I should also mention that when I was taking all of her socks, undies, shirts, etc. out, in every single drawer is a small pocket knife with a price tag on it stating is was $1.47.  I am like, Mother, what in the sam hell are you doing with a pocket knife in every drawer.  Well, apparently Terry was worried about her safety when and if she was home alone, so he stashed one in every drawer…he didn’t know which drawer she would be able to get to fastest.  In a very strange and bizarre way that is sweet and sincere.  And yet, in a totally different way it is rather disturbing.  But who I am to judge, I just want to get her out of this house.

At the very bottom of this built in dresser in the closet is a Ziploc bag and all I can see is a Snoopy Hat and something that says Chicago Bears.  Well, duh, she must have wanted to preserve one of her shirts so I put it in the save pile.  It was not unlikely to find many of her items in bags and or with fabric softener sheets all over inside.

Much later in the day as we are bagging stuff up, I said hey, what are this Bears thing and the snoopy hat, something you want to keep?  Well, she says, open it…

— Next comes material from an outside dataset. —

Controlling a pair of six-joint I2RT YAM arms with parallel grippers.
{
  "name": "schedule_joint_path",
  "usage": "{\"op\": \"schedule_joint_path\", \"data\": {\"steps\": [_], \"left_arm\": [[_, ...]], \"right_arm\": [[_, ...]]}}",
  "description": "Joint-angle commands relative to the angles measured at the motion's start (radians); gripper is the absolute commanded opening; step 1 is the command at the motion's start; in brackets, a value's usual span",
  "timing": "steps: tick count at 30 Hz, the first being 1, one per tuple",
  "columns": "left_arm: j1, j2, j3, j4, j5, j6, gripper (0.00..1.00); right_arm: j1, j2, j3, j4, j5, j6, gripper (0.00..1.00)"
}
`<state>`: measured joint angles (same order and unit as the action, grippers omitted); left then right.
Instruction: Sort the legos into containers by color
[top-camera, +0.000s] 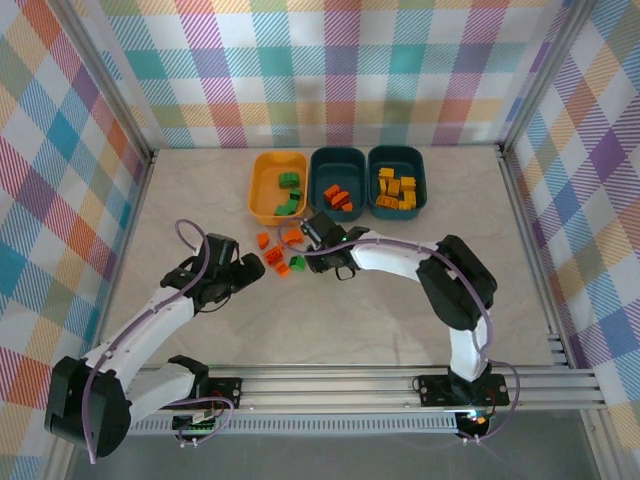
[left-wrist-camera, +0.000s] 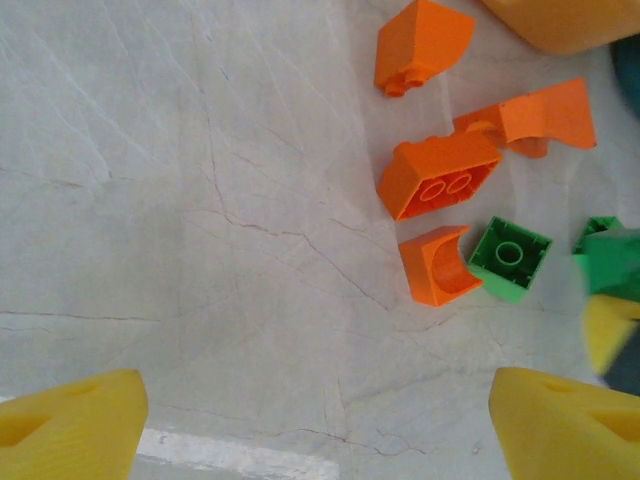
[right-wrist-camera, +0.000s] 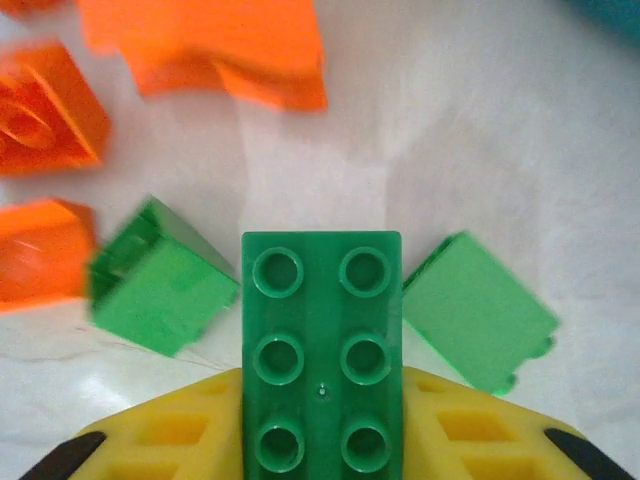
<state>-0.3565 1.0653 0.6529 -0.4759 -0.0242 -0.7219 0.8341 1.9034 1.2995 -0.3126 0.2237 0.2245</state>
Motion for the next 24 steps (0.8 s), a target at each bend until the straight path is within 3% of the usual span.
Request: {"op": "schedule_joint_path", "data": {"steps": [1,7,10,18,24], "left_arm": [[0.011,0.058,-0.028,0.078,0.088,-0.011,0.88],[-0.002,0.223,-0.001,0.142,0.196,-0.009,0.86],[-0.020,0.287,0.016,0.144,0.231,0.003,0.84],[-0.033,0.328,0.037,0.116,0.246,0.016,0.83],[-0.033,0.325,0.057,0.087,0.226,0.024,0.83]], "right_arm": [[-0.046,-0.083,0.076,0.002,-0.012,0.002,0.34],[-0.254,0.119,0.370,-0.103,-0.101,0.035,0.34],[-0.312,0.253,0.523,-0.155,-0.130,0.048,0.34],[-0.353,0.406,0.769,-0.238,-0.170,0.075,0.34],[-0.287,0.345,0.668,-0.143,-0.175,0.094,0.33]]}}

When I opened this Ziploc bag a wave of emotions ran through me so fast I had to sit down.  Somehow, somewhere, my mom had found my Walter Payton jersey from when I was a very little girl.  Sadly when I was young and naïve to the ways of the world, I cut the sleeves off as they bothered me.  It was an authentic NFL jersey sold by Sears.  The only thing I have probably never cut the tag out of.  Sleeves yes, but not the tag.  The snoopy hat was one of my brothers’ favorite stocking caps.

I said how on earth did you find this?  She had found them both many, many years ago and put them in the baggie.  I didn’t even know it still existed.  She had had it in her armoire at home for as long as she could remember.  She said, the one day your father gave me to get my things; I ran across it and took it before he got ahold of it.

This jersey, as I am holding it up to me, stops midway down my belly and just barely goes over my shoulders.  And it smelled exactly as I remembered it.  I never, ever took this thing off.  Ever.  34 has been my favorite # for as long as I can remember.  Walter Payton was my hero.  I wanted to run like him and juke like him and, well although I could never do any of those things, I pretended, every night, after school in my backyard.  I wore this jersey until I could not wear it any longer and for every single Bears game.  Even though it probably didn’t fit, I am sure it was with me during the Super Bowl Shuffle Days.

I said I was taking it to have framed.  She put her head down and said ok, and I think she was a little sad, so I will probably give it back.  Obviously she wants to hang on to our childhood as well.

I asked her how long I have been a Bears fan and she said as long as you were old enough to sit in front of the TV.  No one persuaded me to be, I just was.  She said it was an obsession I have hung on to for many, many years.  Good to know.

So I guess every once in a while, it is a good idea to clean out your closets.  It was less finding the thing that struck me as much as it did her reaction to me finding it and why she had kept it. 

There was no crying, no tears, no sadness…just a really awesome feeling of my mom picking out something that meant so much to me as a child, that she herself couldn’t part with.

So this story may not be funny, but it is happy and heartwarming…right?

1 comment:

  1. It is happy and heart warming! It's also a little funny about the knife in every drawer.